Copy the listing below exactly. Pictures stay out of it.
■ ■ ■ ■ ■
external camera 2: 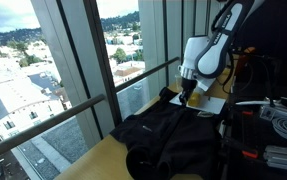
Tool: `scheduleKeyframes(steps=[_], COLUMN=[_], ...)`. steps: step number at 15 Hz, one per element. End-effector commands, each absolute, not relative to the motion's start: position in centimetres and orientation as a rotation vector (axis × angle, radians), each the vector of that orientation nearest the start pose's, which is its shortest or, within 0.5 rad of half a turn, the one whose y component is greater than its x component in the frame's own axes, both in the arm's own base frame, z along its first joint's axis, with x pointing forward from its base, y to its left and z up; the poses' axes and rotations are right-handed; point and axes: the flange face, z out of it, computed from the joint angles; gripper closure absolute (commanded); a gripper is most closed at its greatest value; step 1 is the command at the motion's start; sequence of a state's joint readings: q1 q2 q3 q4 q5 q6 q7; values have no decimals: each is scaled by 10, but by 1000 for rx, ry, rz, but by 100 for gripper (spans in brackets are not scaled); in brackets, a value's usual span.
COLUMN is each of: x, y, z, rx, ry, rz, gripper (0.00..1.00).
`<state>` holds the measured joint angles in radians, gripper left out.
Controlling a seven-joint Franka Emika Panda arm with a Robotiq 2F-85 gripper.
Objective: Pull the zipper closed
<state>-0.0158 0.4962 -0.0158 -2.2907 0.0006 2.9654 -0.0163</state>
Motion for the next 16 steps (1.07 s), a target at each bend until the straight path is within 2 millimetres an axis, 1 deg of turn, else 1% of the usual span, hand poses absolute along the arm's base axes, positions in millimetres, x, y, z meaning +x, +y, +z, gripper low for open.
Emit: scheduleKeyframes(steps=[1,4,9,11,16], x=[529,523,516,517,522], y=[-14,-6,20,34,76], z=[166,161,153,155,166], rx=[-3147,-3152,-3146,-3135,-3109], ry=[-34,-85,-176,-213,-286], rz=[-281,-265,-230,-225,-213], gripper=[98,98,98,98,98])
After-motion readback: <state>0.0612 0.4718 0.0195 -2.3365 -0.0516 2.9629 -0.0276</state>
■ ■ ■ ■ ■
▶ [RESPONSE TO THE EXERCISE]:
external camera 2: 
Tool: `scheduleKeyframes(steps=[_], COLUMN=[_], ...)`. steps: step number at 15 Hz, one per element. End-effector commands, each absolute, not relative to the motion's start: position in centimetres and orientation as a rotation vector (axis × angle, radians), each the vector of that orientation nearest the start pose's, which is its shortest or, within 0.5 rad of half a turn, the one whose y component is greater than its x component in the frame's own axes, both in the arm's own base frame, z along its first joint's axis, with x pointing forward from its base, y to its left and z up; the poses' axes and rotations are right-handed; point and axes: the flange face, z out of it, computed from the joint angles; gripper closure absolute (commanded); a gripper is most closed at its greatest value; step 1 is the command at the motion's start; sequence of a state's joint readings: q1 q2 q3 q4 q5 q6 q7; values have no decimals: each is scaled by 10, but by 1000 for rx, ry, rz, but by 100 for gripper (spans in brackets are not scaled); in brackets, a value's usual span.
COLUMN is each of: x, y, z, rx, ry, rz, gripper (0.00..1.00).
`<state>` holds the measured joint angles in radians, gripper left out.
Controlling a seven-joint Franka Emika Panda arm with a Robotiq 2F-85 gripper.
Objective: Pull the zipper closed
<state>-0.0158 0.4962 -0.0158 -2.2907 0.0006 2.9654 -0.0163</state>
Motion for the next 16 steps (1.07 s), a target at each bend until the straight path is within 2 millimetres an axis, 1 deg of turn, else 1% of the usual span, hand poses absolute along the arm's base axes, positions in millimetres, x, y, z meaning +x, +y, +z, gripper low for open.
Emit: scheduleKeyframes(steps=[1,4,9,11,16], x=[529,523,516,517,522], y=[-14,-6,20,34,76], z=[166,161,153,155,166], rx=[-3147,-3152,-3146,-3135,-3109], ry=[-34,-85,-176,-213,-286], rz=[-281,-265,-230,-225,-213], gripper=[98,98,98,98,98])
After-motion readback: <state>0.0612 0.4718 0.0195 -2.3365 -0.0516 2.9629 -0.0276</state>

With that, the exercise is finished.